Alors que le BPA est banni au Canada et commence à l’être aux États-Unis et que la grande majorité des études scientifiques font soupçonner un danger pour la santé, le gouvernement français, jusqu’à aujourd’hui, s’est toujours opposé à l’application du principe de précaution.

Ainsi, récemment, le Réseau environnement santé, le RES, qui réunit des ONG, des professionnels de santé et des scientifiques, a tiré le signal d’alarme et demandé l’interdiction du bisphénol A dans les matériaux en contact avec les aliments. Sa demande est tout à fait légitime. Les inquiétudes sont grandes parmi nos concitoyens, aussi est-il important que les autorités prennent les mesures nécessaires, afin d’offrir aux consommateurs une garantie contre l’ingestion de BPA, une attention particulière devant être portée aux nourrissons et aux femmes enceintes.

Aujourd’hui, le principe de précaution doit être mis en œuvre, car nombre d’études ont mis en évidence le danger et les incidences du bisphénol A. Je rappelle que ce principe peut être invoqué pour qu’une action soit menée face à un danger potentiel pour la santé humaine dans les cas où les données scientifiques ne permettent pas une évaluation complète du risque. Ce principe doit donc être appliqué dès lors qu’il y a un danger pour la santé publique, ce qui est bien le cas en l’occurrence.

Devant un tel risque de santé publique, différentes villes de France, dont Paris, Toulouse, Nantes, Lille ou Besançon, ont décidé d’interdire les biberons à base de bisphénol A dans leurs crèches municipales. Cette décision est intervenue après la parution d’une étude du Réseau environnement santé sur la nocivité du bisphénol A présent dans le plastique des biberons.

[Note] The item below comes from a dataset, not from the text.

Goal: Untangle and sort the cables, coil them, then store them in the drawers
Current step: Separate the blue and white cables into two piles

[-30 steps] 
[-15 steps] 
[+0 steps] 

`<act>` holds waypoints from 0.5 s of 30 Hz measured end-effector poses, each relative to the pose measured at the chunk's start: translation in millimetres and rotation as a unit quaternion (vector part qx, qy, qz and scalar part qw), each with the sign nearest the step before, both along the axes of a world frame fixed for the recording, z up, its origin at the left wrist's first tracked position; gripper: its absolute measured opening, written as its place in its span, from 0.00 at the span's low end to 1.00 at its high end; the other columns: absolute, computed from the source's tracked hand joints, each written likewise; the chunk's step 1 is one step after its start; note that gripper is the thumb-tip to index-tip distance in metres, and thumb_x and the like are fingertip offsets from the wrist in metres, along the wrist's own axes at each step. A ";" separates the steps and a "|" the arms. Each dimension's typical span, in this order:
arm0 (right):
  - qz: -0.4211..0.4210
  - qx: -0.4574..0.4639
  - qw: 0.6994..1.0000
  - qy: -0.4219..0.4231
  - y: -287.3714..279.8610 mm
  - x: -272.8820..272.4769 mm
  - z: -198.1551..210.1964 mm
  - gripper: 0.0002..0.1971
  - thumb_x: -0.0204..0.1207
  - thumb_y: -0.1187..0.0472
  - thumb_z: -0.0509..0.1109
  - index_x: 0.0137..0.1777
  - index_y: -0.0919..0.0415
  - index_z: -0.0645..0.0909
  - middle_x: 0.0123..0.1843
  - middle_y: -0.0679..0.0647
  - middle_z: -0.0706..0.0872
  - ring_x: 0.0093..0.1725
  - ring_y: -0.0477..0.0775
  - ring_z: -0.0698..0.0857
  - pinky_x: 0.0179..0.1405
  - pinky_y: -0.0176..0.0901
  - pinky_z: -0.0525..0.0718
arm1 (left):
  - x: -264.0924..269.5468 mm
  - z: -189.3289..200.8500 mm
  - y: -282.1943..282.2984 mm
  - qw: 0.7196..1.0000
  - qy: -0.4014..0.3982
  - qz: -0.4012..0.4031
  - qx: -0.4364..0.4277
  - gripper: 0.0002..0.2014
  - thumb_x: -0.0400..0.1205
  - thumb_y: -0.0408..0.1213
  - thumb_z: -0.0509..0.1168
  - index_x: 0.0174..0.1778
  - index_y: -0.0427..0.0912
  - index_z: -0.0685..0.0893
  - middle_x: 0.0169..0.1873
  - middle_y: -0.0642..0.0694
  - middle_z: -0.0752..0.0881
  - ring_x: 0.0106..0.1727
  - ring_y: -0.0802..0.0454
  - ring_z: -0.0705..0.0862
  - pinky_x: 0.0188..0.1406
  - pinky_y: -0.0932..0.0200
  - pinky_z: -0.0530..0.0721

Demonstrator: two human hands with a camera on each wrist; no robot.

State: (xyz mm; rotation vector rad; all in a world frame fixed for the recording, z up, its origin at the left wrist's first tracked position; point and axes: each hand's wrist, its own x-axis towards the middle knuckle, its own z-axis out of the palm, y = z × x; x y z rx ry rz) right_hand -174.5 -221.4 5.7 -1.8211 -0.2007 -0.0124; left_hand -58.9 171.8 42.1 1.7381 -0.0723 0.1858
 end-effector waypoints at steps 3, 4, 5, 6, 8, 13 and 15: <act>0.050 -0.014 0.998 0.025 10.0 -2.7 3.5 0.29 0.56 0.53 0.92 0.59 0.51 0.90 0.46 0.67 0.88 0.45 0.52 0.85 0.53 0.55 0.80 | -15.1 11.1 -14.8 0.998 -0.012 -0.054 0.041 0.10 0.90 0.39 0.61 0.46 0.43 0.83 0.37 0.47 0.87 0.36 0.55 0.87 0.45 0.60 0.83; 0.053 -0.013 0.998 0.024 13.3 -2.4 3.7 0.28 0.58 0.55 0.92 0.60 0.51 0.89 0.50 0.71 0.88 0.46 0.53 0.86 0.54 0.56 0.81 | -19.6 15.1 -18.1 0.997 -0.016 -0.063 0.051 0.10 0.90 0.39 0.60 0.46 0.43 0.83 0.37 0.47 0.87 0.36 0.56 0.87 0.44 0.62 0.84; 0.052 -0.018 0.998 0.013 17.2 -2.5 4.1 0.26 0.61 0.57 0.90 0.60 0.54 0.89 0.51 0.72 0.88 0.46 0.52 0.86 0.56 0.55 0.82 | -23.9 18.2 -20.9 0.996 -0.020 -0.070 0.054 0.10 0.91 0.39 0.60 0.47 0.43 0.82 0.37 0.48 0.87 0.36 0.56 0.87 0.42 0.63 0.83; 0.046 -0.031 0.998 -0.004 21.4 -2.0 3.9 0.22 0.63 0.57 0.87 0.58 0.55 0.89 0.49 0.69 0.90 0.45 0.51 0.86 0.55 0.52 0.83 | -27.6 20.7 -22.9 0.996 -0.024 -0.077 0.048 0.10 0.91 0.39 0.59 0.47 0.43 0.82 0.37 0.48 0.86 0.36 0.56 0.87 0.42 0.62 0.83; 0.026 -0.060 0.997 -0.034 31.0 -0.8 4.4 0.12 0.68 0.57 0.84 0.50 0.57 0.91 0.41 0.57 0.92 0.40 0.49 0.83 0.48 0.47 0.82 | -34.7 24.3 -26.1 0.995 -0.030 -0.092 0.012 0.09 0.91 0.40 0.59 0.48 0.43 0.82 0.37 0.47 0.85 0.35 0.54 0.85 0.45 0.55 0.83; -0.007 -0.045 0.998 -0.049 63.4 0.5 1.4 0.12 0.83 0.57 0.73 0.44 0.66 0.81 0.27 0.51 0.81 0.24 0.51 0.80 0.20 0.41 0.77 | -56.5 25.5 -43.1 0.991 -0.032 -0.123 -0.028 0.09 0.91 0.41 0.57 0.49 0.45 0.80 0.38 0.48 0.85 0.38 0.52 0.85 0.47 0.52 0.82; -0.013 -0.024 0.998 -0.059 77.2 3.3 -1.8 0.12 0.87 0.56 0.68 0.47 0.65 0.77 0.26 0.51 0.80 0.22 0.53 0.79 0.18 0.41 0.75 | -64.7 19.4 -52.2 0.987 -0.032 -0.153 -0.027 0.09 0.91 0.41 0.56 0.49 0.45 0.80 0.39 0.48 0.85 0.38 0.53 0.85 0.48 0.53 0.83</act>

En effet, des études menées sur des souris ont établi la toxicité de cette substance.

Dans le même temps, s’appuyant sur des études dirigées par l’Agence française de sécurité sanitaire des aliments, Mme la ministre de la santé a affirmé que le bisphénol A ne présentait aucun risque. Ainsi, si certaines mairies, sur la base des conclusions des études du RES, ont admis l’existence d’un risque pour la santé publique et ont décidé, sur ce fondement, de procéder au remplacement de tous les biberons de leurs crèches, ces initiatives restent locales et isolées.

Par ailleurs, c’est aussi au nom du principe de précaution que le Canada a interdit, en octobre 2008, les biberons contenant du bisphénol A. Depuis, plusieurs États américains ont interdit son utilisation dans la fabrication des biberons et cinq grands industriels l’ont exclu de leur production. Ces autorités ont donc pris des mesures radicales.

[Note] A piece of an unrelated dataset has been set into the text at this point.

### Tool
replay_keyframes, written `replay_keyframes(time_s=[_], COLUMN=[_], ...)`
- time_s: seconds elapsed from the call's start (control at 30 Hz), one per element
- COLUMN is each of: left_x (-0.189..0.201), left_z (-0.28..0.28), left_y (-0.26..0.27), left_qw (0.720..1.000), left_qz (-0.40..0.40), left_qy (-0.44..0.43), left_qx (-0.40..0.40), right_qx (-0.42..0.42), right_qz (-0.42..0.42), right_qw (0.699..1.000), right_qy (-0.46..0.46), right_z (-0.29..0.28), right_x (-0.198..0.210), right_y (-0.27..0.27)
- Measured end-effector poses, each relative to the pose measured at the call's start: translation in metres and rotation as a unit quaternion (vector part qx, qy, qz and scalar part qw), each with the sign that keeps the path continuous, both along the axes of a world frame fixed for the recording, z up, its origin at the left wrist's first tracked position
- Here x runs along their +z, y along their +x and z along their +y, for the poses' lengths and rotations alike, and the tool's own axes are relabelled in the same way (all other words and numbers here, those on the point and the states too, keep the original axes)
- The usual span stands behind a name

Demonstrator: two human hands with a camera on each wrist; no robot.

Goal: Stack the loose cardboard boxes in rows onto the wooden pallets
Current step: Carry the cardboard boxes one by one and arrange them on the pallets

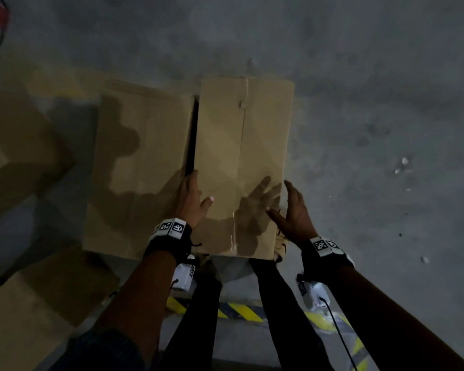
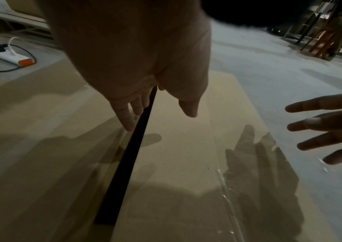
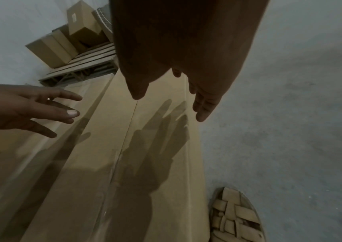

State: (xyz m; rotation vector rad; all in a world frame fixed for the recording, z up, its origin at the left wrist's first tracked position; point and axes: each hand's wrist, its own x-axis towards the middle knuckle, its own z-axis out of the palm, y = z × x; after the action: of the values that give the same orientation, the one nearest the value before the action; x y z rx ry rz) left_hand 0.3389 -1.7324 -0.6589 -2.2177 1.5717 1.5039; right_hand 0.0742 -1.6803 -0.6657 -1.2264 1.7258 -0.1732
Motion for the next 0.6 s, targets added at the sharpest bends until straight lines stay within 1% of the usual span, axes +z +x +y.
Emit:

C’est dans ce contexte que nous est présentée la proposition de loi tendant à interdire le bisphénol A dans les plastiques alimentaires. Curieusement, le Gouvernement, plus exactement le ministère de la santé, n’a cessé jusqu’ici de temporiser, dans l’attente d’études complémentaires devant fournir de nouvelles données. Mme Bachelot est allée jusqu’à répondre à une question sur le sujet, à l’Assemblée nationale, qu’il ne fallait pas confondre principe de précaution et principe d’émotion.